Oh Calcutta !

I don’t quite know where to begin. There were many reasons that I went to Calcutta. My sister’s great desire to see my pishi (bua/father’s sister)-my father’s only sibling alive. A cousin’s phone call inviting us to attend the wedding of his daughter. Another cousin’s recent brush with cancer. An open invitation from our friends Indrani and Hirak Ghosh to visit the city and, the malai on the lassi, Shantiniketan. AND like the wash on a wash painting, a soft, all pervading awareness that there were many old homes in Calcutta worth seeing.

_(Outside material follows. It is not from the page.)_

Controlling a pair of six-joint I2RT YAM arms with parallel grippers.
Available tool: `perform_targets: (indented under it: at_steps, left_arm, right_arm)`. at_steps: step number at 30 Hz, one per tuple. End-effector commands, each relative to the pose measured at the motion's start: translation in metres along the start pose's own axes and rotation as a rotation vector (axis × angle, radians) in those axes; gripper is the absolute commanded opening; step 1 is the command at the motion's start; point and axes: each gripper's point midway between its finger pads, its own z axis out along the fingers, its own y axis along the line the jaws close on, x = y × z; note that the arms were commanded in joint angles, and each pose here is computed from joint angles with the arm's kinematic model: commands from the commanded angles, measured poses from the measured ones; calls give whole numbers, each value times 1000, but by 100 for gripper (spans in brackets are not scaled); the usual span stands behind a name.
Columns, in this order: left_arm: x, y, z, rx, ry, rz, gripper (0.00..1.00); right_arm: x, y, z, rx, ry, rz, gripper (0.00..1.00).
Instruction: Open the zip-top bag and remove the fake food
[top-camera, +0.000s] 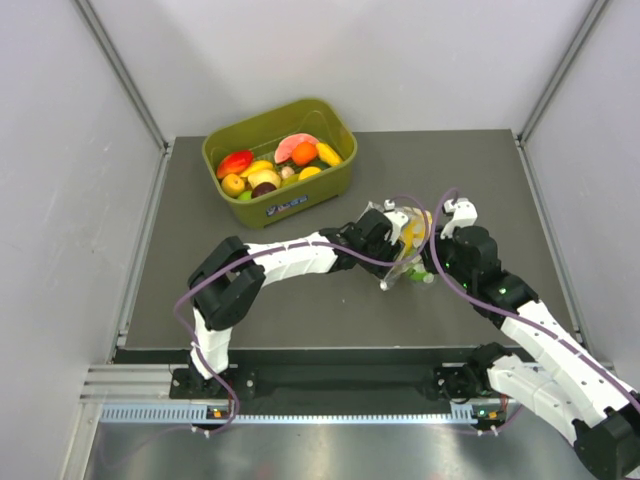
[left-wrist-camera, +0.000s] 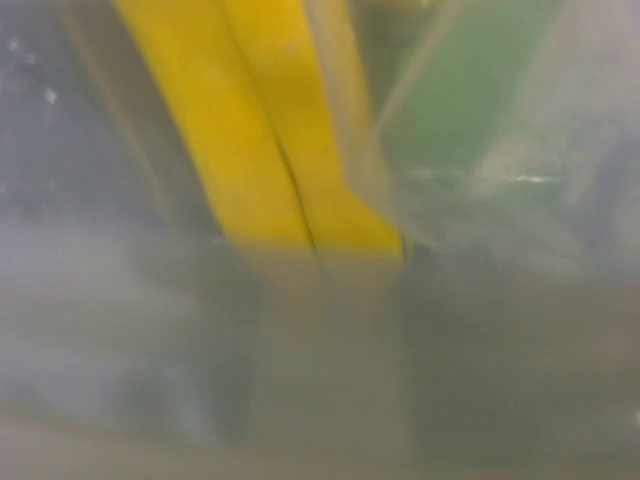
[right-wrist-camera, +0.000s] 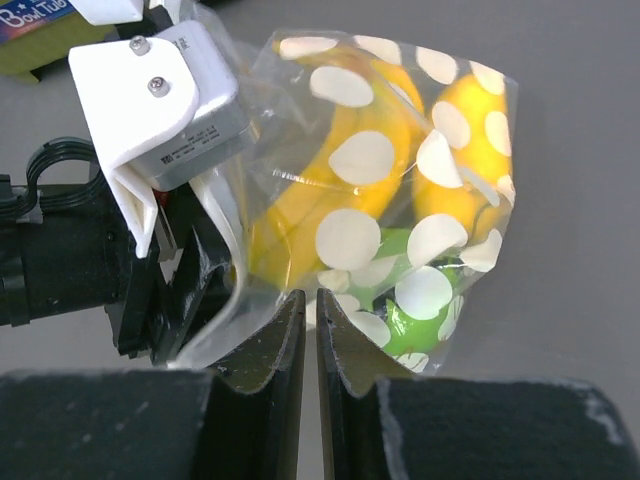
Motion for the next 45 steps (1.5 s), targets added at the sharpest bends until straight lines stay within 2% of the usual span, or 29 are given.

I last visited the city in transit- on our posting to Bangladesh from 1994 to 1998.And much before that with my mother for the wedding of a cousin. My strongest impression of the city upto this visit had been the green shutters and red floors of my mashi’s house with an overhanging smell of fried fish. And my mother’s dinner for the extended family at Trinca’s with a smell of money–cigarette smoke,coffee-smelling air conditioning.

This time the onslaught on my senses was big. I was noticing almost everything- I suppose my perspective had changed. I noticed most the houses and buildings. Every other house was a mansion- old and beautiful and in various degrees of disrepair-lending, as such buildings do, to a sense of romance and history. The avenues and lanes were largely tree lined(alright! the lamp posts and railings were painted blue/white-Mamata didi’s colours- but, well, they did not look ugly. The one colour she did not want, I was told, was red!).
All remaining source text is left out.